🤖 AI Summary
This study addresses the time-intensive and subjective nature of scoring handwritten STEM responses—particularly those involving symbols, calculations, and diagrams—where partial credit scenarios exacerbate scorer variability. Focusing on physics student responses, we conduct multiple rounds of experiments with GPT-4o to evaluate how skill-oriented, fine-grained checklist rubrics, prompt formats, and temperature settings influence scoring reliability, benchmarking against teacher assessments across 20 authentic answer scripts. Results indicate that AI-human total score agreement approaches inter-rater reliability, with strong alignment for high- and low-scoring responses but reduced consistency for mid-level answers due to ambiguous reasoning. Fine-grained rubrics substantially outperform holistic scoring, especially in evaluating conceptual skills over procedural ones. The findings underscore rubric structure as the primary determinant of reliable AI scoring, followed by prompt design, while temperature exerts minimal impact, offering transferable design principles for LLM-based assessment in STEM education.
📝 Abstract
Student responses in STEM assessments are often handwritten and combine symbolic expressions, calculations, and diagrams, creating substantial variation in format and interpretation. Despite their importance for evaluating students' reasoning, such responses are time-consuming to score and prone to rater inconsistency, particularly when partial credit is required.
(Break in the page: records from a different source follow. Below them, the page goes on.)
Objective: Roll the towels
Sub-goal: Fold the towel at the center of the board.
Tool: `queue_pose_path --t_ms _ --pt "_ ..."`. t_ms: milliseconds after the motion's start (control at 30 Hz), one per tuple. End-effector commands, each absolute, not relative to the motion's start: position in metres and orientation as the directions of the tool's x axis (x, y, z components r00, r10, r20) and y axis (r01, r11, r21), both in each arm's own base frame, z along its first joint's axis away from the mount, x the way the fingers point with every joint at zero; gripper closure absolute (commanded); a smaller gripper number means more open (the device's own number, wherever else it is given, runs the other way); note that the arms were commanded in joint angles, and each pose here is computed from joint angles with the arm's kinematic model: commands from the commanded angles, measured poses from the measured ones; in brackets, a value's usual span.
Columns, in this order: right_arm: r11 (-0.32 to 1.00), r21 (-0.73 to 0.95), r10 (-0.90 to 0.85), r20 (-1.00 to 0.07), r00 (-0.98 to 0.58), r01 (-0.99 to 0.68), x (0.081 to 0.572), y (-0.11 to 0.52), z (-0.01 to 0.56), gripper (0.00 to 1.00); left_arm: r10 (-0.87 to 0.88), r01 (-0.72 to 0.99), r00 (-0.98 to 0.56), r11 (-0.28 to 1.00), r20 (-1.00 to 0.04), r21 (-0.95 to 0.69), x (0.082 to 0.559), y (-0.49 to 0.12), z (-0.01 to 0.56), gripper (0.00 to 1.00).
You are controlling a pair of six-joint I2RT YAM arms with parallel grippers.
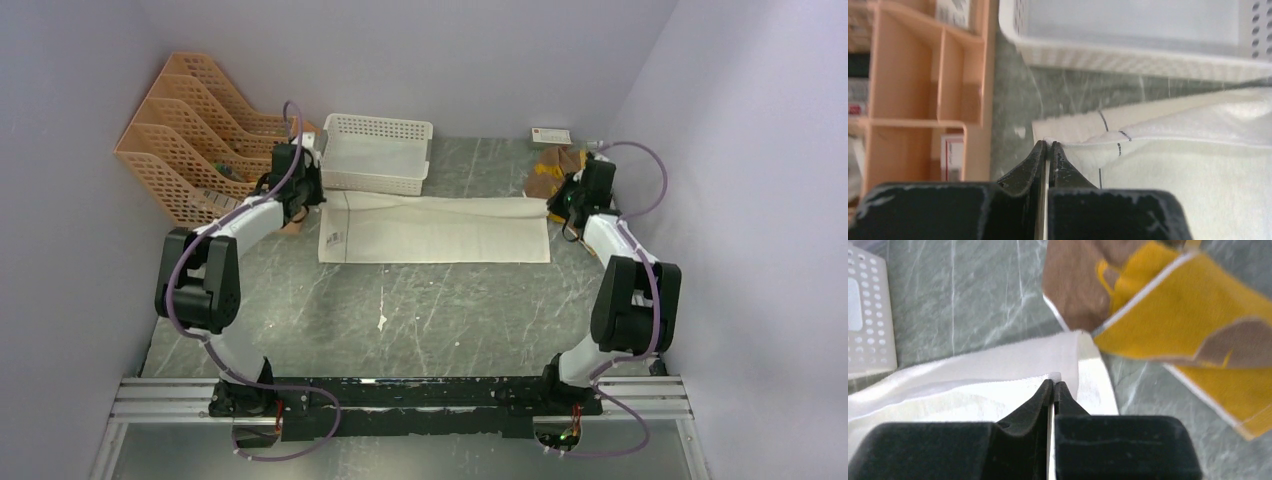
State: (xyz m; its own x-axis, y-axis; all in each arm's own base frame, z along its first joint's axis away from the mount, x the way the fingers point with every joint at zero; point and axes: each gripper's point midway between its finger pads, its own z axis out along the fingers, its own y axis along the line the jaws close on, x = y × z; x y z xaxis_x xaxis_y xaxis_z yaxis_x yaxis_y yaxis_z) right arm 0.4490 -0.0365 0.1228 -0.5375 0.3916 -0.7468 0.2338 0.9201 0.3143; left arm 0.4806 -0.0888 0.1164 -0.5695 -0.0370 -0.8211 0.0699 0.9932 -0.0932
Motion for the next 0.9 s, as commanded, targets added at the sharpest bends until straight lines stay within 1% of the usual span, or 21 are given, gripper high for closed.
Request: queue_pose_path --t_ms 0,67,167,300,333,467,600,733,867 --pt "0.875 0.425 0.483 -0.752 -0.448 0.231 0.428 -0.026 0.126 1.00 -0.118 0.078 -0.529 0.979 -0.840 -0.186 0.460 -0.101 0.113 0.93" --pt "0.862 0.443 0.506 -0.744 -0.436 0.244 0.416 -0.024 0.119 1.00 -0.147 0.053 -0.556 0.976 -0.818 -0.211 0.441 -0.101 0.097 0.93" --pt "0.858 0.428 0.514 -0.736 -0.441 0.285 0.400 -0.027 0.106 1.00 -0.178 0.032 -0.580 0.970 -0.795 -0.241 0.420 -0.104 0.082 0.93" --pt "0.849 0.385 0.523 -0.711 -0.469 0.363 0.386 -0.036 0.088 1.00 -0.172 0.020 -0.613 0.972 -0.771 -0.232 0.403 -0.103 0.060 0.93" --pt "0.838 0.374 0.536 -0.701 -0.471 0.397 0.382 -0.040 0.084 1.00 -0.202 -0.002 -0.621 0.967 -0.757 -0.256 0.399 -0.104 0.056 0.93" --pt "0.809 0.336 0.562 -0.681 -0.469 0.482 0.371 -0.052 0.069 1.00 -0.211 -0.020 -0.635 0.966 -0.743 -0.257 0.389 -0.103 0.045 0.93" --pt "0.770 0.301 0.575 -0.709 -0.407 0.563 0.362 -0.070 0.067 1.00 -0.206 -0.048 -0.637 0.972 -0.743 -0.229 0.381 -0.095 0.040 0.93" --pt "0.752 0.302 0.567 -0.750 -0.342 0.586 0.357 -0.080 0.073 1.00 -0.212 -0.056 -0.632 0.972 -0.745 -0.229 0.380 -0.093 0.042 0.93" --pt "0.743 0.282 0.563 -0.753 -0.339 0.607 0.355 -0.084 0.070 1.00 -0.210 -0.076 -0.633 0.975 -0.745 -0.210 0.378 -0.088 0.042 0.93"
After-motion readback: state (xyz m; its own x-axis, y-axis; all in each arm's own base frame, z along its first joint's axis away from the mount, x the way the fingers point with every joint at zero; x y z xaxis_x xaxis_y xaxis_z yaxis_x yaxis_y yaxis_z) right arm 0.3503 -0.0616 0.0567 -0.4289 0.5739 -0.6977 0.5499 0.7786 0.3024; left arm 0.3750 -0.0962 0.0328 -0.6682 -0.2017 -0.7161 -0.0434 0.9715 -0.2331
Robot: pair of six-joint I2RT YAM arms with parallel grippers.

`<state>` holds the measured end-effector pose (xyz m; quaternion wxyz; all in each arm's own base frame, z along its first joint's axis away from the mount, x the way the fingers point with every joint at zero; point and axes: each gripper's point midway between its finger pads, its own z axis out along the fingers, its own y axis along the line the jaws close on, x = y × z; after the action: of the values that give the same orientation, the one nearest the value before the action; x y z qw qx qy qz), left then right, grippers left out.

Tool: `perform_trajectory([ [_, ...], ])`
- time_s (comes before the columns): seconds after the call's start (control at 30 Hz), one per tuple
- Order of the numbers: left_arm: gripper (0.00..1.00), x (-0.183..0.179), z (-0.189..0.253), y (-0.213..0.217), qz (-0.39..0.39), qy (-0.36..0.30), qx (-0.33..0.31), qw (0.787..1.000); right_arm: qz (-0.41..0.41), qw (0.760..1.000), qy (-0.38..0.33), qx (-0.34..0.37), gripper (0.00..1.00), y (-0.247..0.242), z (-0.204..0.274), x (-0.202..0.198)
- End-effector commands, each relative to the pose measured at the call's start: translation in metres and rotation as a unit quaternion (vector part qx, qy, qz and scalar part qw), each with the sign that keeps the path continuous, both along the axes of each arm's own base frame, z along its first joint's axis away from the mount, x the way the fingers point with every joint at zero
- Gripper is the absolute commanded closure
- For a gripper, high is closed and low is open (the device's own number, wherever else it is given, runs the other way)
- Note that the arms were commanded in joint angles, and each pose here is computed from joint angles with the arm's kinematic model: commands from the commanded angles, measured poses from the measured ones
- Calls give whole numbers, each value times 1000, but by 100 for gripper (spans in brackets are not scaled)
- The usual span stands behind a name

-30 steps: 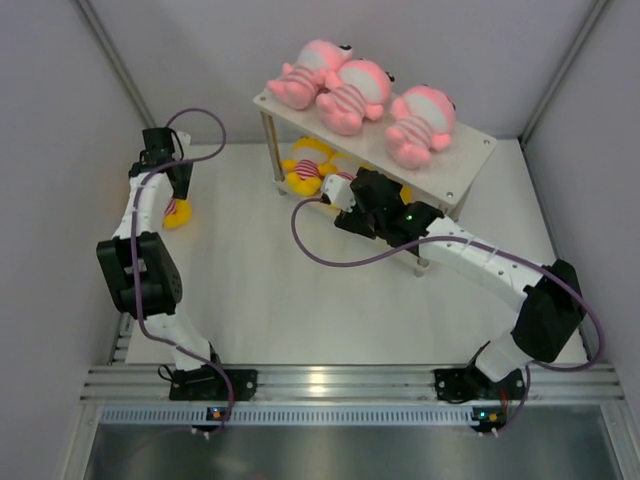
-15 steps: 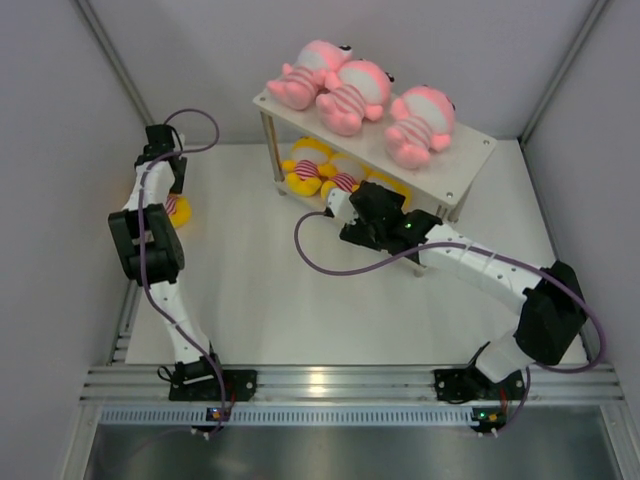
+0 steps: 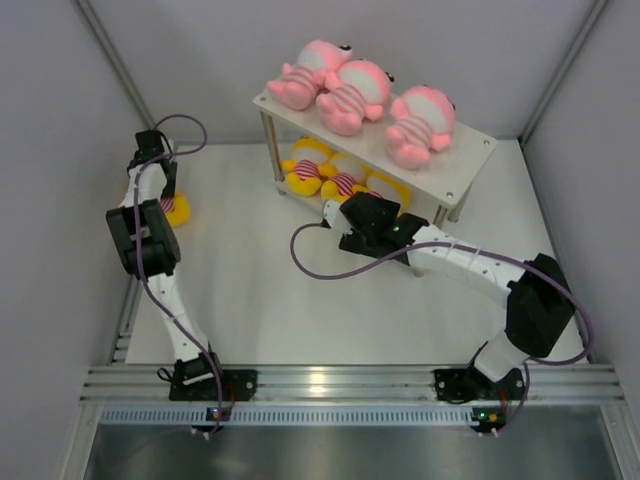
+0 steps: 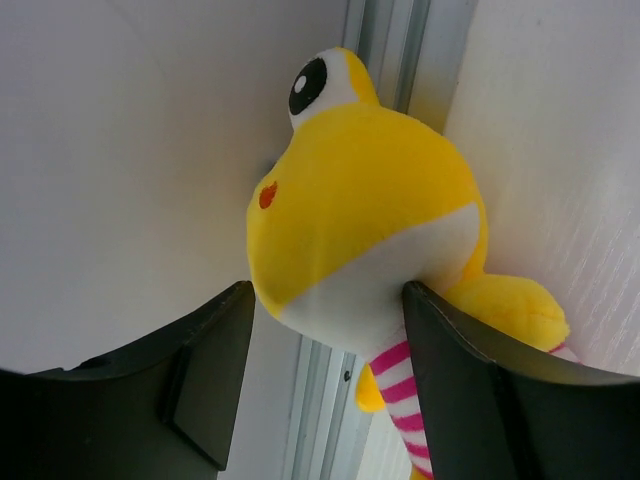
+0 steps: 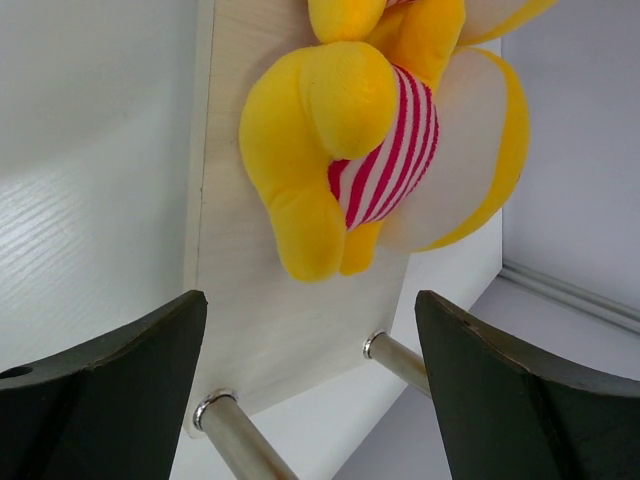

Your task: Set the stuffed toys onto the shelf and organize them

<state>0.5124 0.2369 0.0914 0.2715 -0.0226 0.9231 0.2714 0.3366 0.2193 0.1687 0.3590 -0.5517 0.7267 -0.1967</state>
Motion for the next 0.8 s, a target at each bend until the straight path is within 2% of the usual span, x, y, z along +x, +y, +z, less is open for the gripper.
perform_trajectory([
  [0.0,33,14,0,-2,-12,-20,-11,1000,1,1000,-25,12,15,10,23,6],
  [0.1,39,18,-8,-2,-17,-17,-19,1000,1,1000,-26,11,15,10,25,7],
  [0.13,46,16,-13,-5,-20,-13,-26,999,0,1000,-29,9,15,9,26,8],
  [0.2,53,18,-20,-16,-38,-17,-55,998,-2,999,-32,5,15,7,28,8],
  [0.23,61,17,-25,-21,-44,-15,-68,997,-3,999,-34,5,15,7,30,8],
  [0.33,70,10,-42,-36,-58,-2,-107,993,-3,999,-42,9,15,7,36,9],
  [0.4,83,2,-54,-39,-58,12,-115,992,-2,999,-48,12,15,7,41,10],
  [0.47,100,-2,-59,-37,-54,18,-117,992,-4,999,-53,12,15,7,44,10],
  [0.63,100,-12,-49,-49,-65,12,-135,989,-11,997,-74,15,15,8,58,8],
  [0.67,100,-10,-29,-60,-84,-9,-143,986,-11,997,-78,24,15,8,63,7],
  [0.77,100,-23,-5,-103,-149,-23,-180,972,6,993,-95,67,15,18,85,1],
])
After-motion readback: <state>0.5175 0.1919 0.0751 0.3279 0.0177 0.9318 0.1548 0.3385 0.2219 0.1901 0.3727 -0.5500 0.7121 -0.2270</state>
Recent advances in large language models (LLMs) have increased attention to AI-assisted scoring, yet evidence remains limited regarding how rubric design and LLM configurations influence reliability across performance levels. This study examined the reliability of AI-assisted scoring of undergraduate physics constructed responses using GPT-4o. Twenty authentic handwritten exam responses were scored across two rounds by four instructors and by the AI model using skill-based rubrics with differing levels of analytic granularity. Prompting format and temperature settings were systematically varied. Overall, human-AI agreement on total scores was comparable to human inter-rater reliability and was highest for high- and low-performing responses, but declined for mid-level responses involving partial or ambiguous reasoning. Criterion-level analyses showed stronger alignment for clearly defined conceptual skills than for extended procedural judgments. A more fine-grained, checklist-based rubric improved consistency relative to holistic scoring. These findings indicate that reliable AI-assisted scoring depends primarily on clear, well-structured rubrics, while prompting format plays a secondary role and temperature has relatively limited impact. More broadly, the study provides transferable design recommendations for implementing reliable LLM-assisted scoring in STEM contexts through skill-based rubrics and controlled LLM settings.